It provokes you even more, but what good will it do to get angry over a mere fact? You have always known this, that your temper rivals even the world’s most explosive volcanoes, and yet Joshua has always stayed a calm river.
You don’t respond. You don’t know what you might say if you do, and you aren’t sure if it’ll be something you can’t take back. It’s an admirable feat, that you manage to hold your composure until you get into your car, slamming the door with such force that the entire vehicle shakes. You can still see Joshua from where you’ve parked; he sits on the large rock, gazing out at the waves.

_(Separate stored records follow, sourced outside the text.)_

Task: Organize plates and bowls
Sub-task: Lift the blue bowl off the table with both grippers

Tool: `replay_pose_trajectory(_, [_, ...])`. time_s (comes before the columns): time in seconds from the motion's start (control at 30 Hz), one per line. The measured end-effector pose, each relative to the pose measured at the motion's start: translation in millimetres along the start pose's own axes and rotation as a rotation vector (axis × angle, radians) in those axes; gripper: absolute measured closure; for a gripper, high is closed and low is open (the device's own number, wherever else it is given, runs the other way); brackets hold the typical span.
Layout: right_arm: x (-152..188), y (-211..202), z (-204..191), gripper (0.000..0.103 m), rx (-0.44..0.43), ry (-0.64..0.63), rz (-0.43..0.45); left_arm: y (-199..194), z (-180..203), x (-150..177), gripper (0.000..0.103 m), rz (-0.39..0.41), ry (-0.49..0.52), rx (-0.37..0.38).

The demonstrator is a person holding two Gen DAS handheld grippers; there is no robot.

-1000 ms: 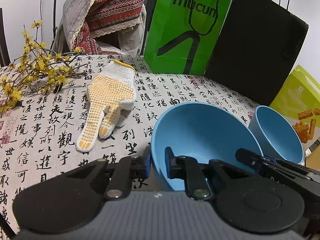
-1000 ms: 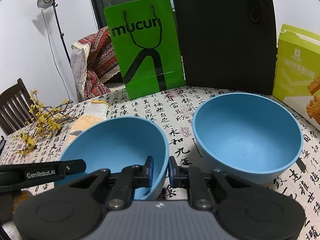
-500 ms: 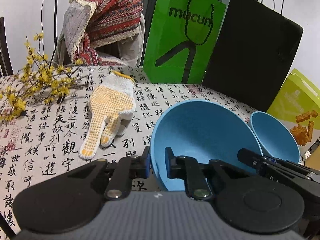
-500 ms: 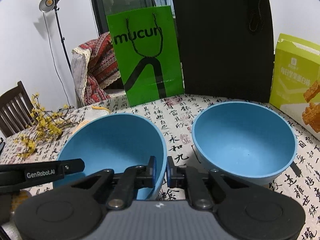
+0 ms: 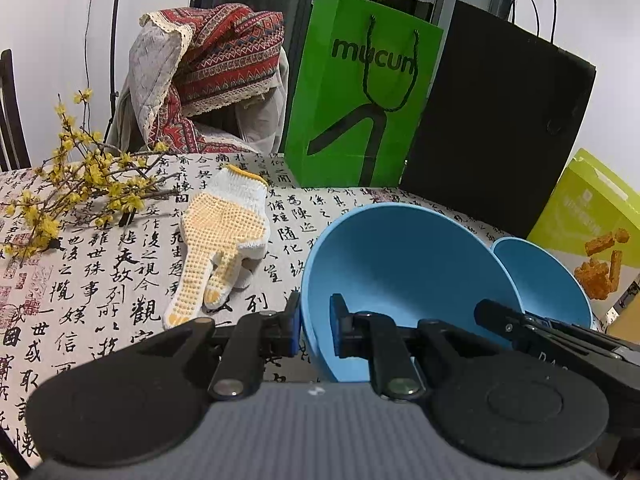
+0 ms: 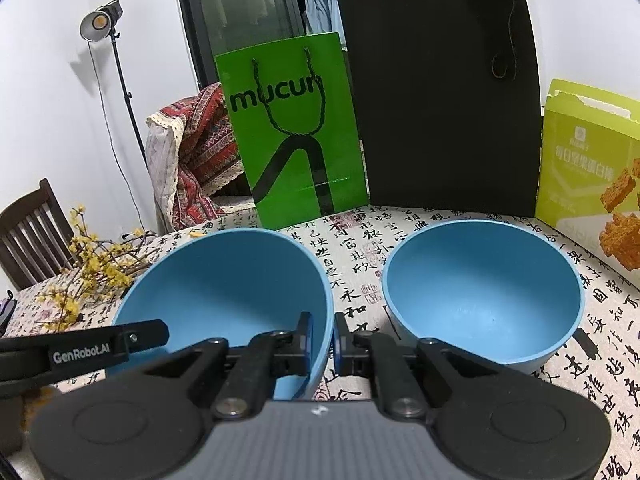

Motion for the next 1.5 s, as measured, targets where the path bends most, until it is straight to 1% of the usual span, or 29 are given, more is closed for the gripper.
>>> replay_pose_trajectory(0.6, [-1,-11,0,0.093,-0.022,0.012,0.032,-16,6,0,0.088,0.054,0.023,-0.010])
replay_pose_trajectory(1.07, [-2,-28,1,0.093,-0.044,0.024,0.079,-34,11,-1,0.088,0.110,0.032,-0.011])
replay_pose_trajectory(1.3, [-3,-46,-3,0.093,-0.065,0.020,0.109,-52,15,0,0.088,0.137,0.026,-0.028])
replay_pose_trajectory(1.5, [0,-65,-9,0.093,-0.096,0.017,0.137,-78,17,2,0.088,0.175,0.031,-0.059])
Point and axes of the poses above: each gripper's, at about its wrist camera, not at the fingertips, and y roughly the way its jaws point, z to its right, x to its underside, the point moved 5 cm from there along y, roughly the way its jaws point, and after that the axes turned 14 degrees about -z, right-handed, at the moved point
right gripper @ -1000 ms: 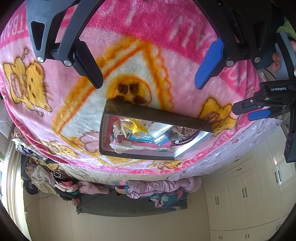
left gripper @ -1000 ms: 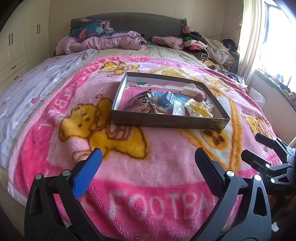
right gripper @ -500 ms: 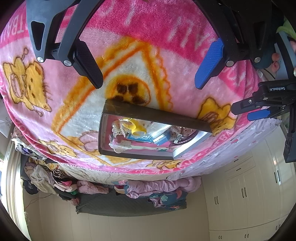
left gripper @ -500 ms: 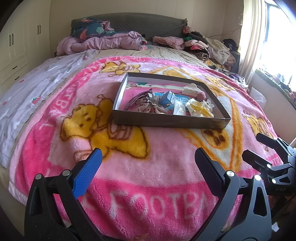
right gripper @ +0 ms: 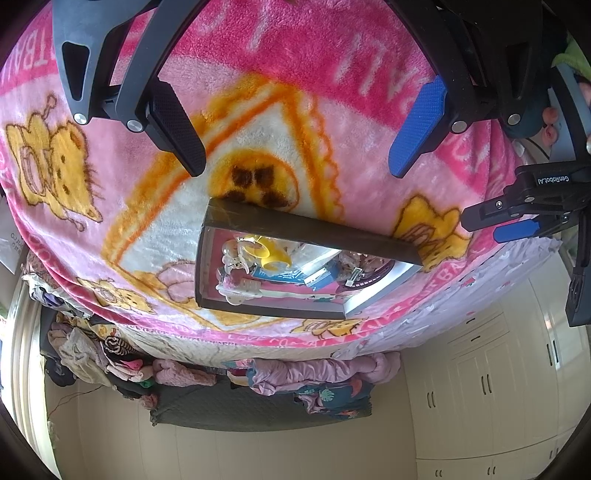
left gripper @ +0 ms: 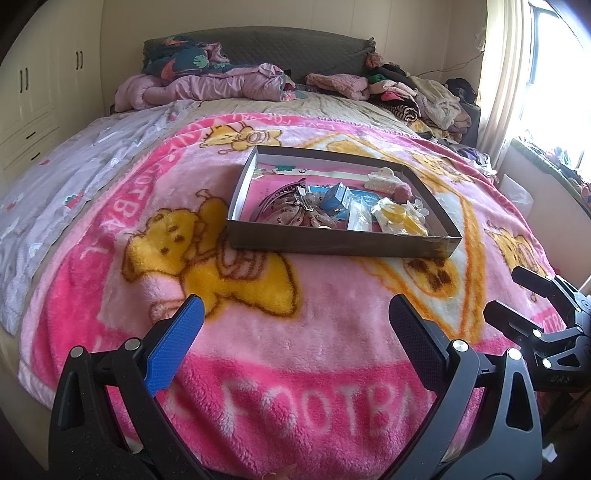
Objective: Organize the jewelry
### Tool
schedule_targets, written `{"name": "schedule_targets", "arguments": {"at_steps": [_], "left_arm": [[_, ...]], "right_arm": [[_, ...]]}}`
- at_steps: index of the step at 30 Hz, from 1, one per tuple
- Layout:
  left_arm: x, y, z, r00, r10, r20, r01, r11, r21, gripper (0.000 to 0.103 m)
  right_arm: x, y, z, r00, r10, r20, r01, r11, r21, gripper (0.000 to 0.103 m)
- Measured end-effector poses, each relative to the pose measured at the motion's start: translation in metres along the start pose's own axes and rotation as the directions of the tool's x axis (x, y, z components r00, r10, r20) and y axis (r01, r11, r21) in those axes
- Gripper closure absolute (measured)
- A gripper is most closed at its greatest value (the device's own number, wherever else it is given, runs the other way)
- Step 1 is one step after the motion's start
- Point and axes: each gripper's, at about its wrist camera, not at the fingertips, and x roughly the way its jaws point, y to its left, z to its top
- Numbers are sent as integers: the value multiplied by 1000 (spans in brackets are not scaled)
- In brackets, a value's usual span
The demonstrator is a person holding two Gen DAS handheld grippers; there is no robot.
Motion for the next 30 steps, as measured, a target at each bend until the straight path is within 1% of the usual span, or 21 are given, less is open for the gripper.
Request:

Ultimately, you can’t find it in you to start the car. Hopeless, like you and Joshua with only one week left on the clock. You let your head fall to the wheel and try your best not to cry, unaware that your best friend has already begun to shed tears of his own.
It’s beautiful. Sumin is beautiful. The venue is, for lack of a better word, jaw-droppingly gorgeous.
Except for the white roses. That was always one thing you could never understand. You were told they were popular choices for weddings. They stand for purity, Sumin told you. Innocence. New beginnings. But what’s the purpose of love if it doesn’t splash everywhere in a thrilling show of color, if it just sits there muted and unassuming?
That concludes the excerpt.